Your assignment
Which of the lines below hold the word "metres"? Pull each of them out.

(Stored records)

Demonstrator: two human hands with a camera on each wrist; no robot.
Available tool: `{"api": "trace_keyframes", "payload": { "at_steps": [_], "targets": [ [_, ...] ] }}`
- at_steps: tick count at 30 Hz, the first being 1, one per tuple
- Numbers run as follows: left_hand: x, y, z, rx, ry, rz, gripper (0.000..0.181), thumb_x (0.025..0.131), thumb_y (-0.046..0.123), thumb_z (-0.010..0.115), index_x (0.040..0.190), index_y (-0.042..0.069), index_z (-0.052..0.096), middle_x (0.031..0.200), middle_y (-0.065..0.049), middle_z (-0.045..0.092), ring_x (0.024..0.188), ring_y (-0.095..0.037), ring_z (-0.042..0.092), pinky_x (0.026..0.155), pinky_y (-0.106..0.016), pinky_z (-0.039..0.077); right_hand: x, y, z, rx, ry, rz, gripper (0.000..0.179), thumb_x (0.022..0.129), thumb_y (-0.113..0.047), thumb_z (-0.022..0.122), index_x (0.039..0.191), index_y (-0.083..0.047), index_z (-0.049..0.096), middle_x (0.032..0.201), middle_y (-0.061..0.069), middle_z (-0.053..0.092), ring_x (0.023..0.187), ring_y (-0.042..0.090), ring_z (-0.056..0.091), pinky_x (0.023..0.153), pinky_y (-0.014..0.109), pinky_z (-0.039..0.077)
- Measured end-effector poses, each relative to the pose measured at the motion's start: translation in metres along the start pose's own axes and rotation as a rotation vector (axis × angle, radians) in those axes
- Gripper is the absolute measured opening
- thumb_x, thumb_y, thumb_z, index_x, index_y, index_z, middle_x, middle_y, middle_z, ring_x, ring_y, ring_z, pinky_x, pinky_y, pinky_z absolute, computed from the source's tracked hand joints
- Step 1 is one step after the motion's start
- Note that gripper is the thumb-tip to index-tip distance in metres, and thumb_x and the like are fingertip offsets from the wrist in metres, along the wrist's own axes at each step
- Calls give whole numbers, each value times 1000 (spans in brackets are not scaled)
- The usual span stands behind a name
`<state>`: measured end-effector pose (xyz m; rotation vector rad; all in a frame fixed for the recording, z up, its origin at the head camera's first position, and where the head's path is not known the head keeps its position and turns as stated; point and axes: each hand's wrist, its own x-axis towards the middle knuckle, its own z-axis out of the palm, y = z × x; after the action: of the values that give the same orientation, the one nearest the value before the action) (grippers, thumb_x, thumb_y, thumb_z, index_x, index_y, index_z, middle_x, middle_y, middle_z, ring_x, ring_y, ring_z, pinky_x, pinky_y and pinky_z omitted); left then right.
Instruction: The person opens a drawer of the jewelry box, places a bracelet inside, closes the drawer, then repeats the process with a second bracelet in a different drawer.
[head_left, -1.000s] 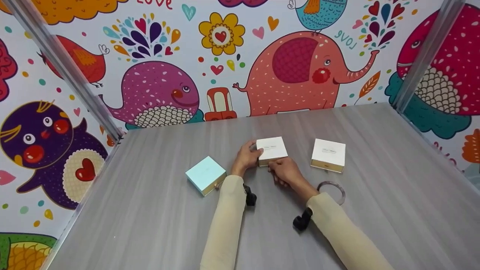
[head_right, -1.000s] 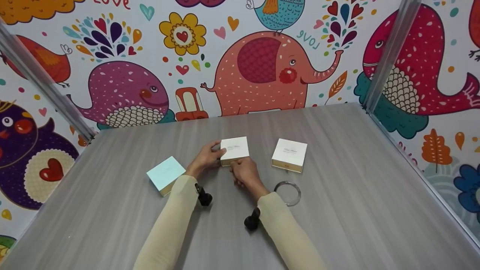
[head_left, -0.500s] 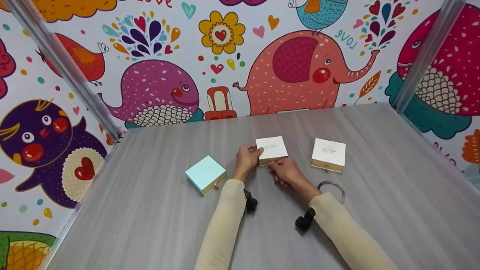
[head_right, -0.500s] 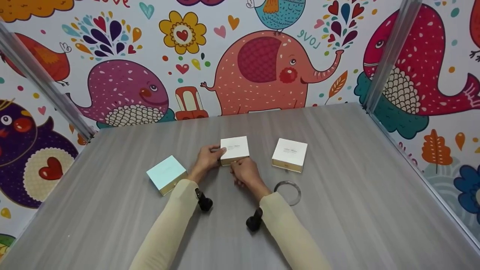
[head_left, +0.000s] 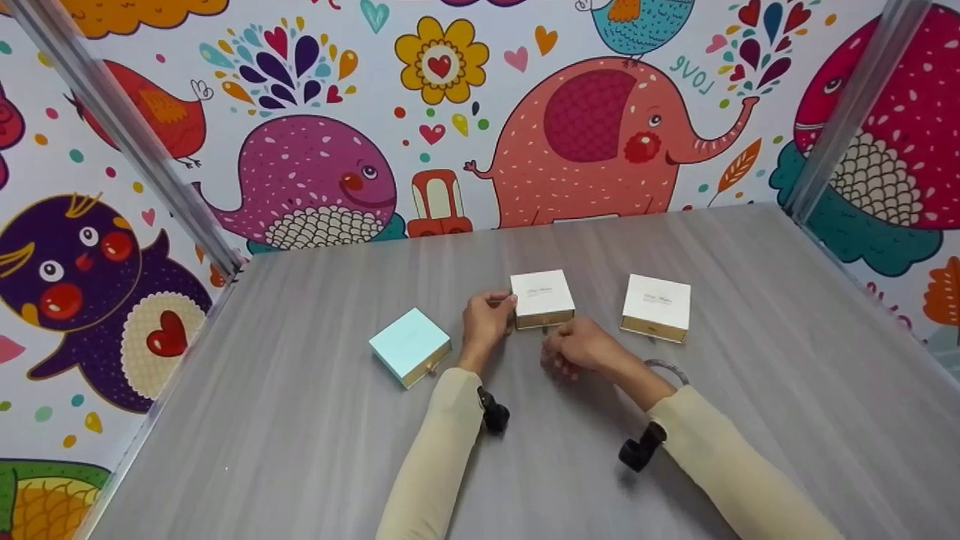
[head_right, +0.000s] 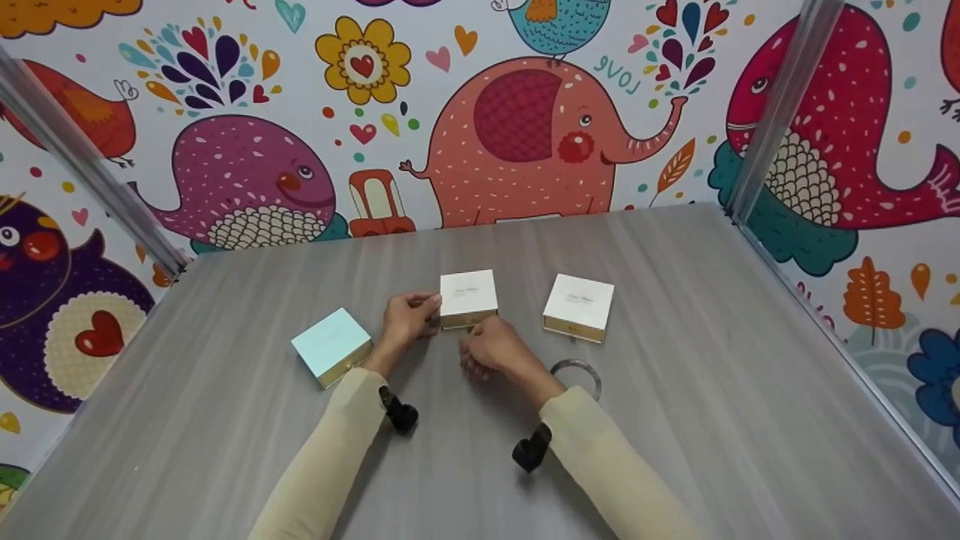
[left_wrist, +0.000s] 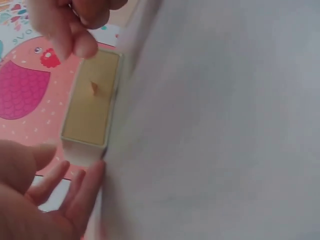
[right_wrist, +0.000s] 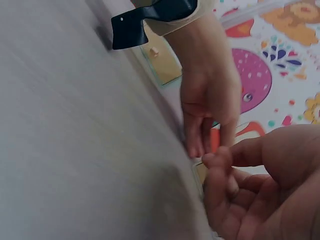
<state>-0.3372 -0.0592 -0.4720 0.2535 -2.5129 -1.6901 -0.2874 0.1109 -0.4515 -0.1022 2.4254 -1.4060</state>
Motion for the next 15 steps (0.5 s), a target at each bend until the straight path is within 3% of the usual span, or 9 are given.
{"api": "trace_keyframes", "payload": {
  "at_steps": [3, 7, 15],
  "targets": [
    [-4, 2, -5, 13, 17, -32, 21, 94, 21, 69, 102, 3, 75, 98, -10, 74, 69, -11, 61, 56, -19, 50, -8, -3, -10, -61, 35, -32, 24, 98, -13, 57, 88, 4, 71, 67, 0, 59, 58, 10, 51, 53, 23, 44],
    [-10, 7, -10, 84, 46, -38, 16, 91, 19, 71, 92, 4, 78, 86, -8, 75, 66, -10, 58, 56, -19, 42, -17, -3, -27, -138, 127, -95, 25, 98, -16, 58, 94, 5, 72, 73, 2, 63, 64, 8, 50, 57, 24, 40],
    [-26, 21, -12, 151, -43, -54, 17, 91, 22, 73, 88, 6, 78, 77, -1, 69, 65, -10, 53, 55, -21, 40, -30, 4, -68, -239, 383, -214, 20, 96, -14, 60, 98, -2, 76, 83, 8, 72, 70, 9, 56, 62, 24, 44]
  ]
}}
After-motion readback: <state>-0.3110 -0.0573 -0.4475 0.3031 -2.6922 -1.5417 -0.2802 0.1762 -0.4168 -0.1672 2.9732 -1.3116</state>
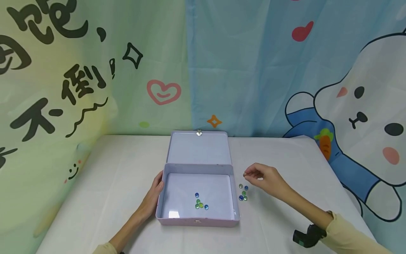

Task answer
- Measured end-effector poses, each relative to the pose measured at the motion's start: translation in metres along the start pose's own axes and rotation as a rotation vector (axis × angle, radians) in those axes
- Note that gripper is the thumb-tip to index-tip distance in metres, and thumb_x and the like are fingertip offsets from the wrist in metres, along the wrist's own axes at each step

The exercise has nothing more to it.